### WHAT YOU HAVE TO DO
Write out exactly, with no other output, the lines below from the one that contains "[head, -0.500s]" through the end.

### DATA SHOWN
------------------------------------------------------------
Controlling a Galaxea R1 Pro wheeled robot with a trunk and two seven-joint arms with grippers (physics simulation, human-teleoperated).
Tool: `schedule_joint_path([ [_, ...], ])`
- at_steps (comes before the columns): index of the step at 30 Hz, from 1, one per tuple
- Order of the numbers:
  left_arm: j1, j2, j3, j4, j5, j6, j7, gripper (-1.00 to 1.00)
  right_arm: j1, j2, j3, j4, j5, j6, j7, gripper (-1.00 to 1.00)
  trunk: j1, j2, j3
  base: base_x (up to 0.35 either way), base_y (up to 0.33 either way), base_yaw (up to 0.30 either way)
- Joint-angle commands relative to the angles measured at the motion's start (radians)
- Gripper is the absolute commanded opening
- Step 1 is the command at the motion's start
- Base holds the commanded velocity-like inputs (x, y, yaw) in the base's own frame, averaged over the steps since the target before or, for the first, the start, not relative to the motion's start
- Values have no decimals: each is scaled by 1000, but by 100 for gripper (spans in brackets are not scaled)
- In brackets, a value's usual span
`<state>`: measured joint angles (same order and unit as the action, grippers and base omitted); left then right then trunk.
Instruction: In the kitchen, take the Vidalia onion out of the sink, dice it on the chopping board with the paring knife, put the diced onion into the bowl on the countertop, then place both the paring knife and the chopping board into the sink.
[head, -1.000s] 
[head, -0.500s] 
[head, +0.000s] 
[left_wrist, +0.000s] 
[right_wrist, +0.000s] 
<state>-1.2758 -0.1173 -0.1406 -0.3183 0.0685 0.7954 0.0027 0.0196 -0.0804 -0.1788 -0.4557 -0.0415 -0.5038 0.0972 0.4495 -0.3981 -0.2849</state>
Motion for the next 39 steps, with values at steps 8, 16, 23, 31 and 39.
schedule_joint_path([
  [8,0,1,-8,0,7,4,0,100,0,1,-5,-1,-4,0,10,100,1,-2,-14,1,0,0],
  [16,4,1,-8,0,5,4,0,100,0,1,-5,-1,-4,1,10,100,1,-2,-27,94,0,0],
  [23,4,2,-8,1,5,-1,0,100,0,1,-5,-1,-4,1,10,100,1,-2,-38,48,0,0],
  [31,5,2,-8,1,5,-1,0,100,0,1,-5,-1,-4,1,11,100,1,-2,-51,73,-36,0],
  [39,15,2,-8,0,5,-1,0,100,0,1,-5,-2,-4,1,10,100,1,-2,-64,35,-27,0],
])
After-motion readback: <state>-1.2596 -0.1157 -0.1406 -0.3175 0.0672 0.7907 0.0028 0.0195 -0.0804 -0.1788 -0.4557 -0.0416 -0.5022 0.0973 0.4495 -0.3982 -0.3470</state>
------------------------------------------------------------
### RESPONSE TO THE TASK
[head, -0.500s] 
[head, +0.000s] 
[left_wrist, +0.000s] 
[right_wrist, +0.000s] 
<state>-1.2758 -0.1173 -0.1406 -0.3183 0.0685 0.7954 0.0027 0.0196 -0.0804 -0.1788 -0.4557 -0.0415 -0.5038 0.0972 0.4495 -0.3981 -0.2849</state>
Motion for the next 39 steps, with values at steps 8, 16, 23, 31 and 39.
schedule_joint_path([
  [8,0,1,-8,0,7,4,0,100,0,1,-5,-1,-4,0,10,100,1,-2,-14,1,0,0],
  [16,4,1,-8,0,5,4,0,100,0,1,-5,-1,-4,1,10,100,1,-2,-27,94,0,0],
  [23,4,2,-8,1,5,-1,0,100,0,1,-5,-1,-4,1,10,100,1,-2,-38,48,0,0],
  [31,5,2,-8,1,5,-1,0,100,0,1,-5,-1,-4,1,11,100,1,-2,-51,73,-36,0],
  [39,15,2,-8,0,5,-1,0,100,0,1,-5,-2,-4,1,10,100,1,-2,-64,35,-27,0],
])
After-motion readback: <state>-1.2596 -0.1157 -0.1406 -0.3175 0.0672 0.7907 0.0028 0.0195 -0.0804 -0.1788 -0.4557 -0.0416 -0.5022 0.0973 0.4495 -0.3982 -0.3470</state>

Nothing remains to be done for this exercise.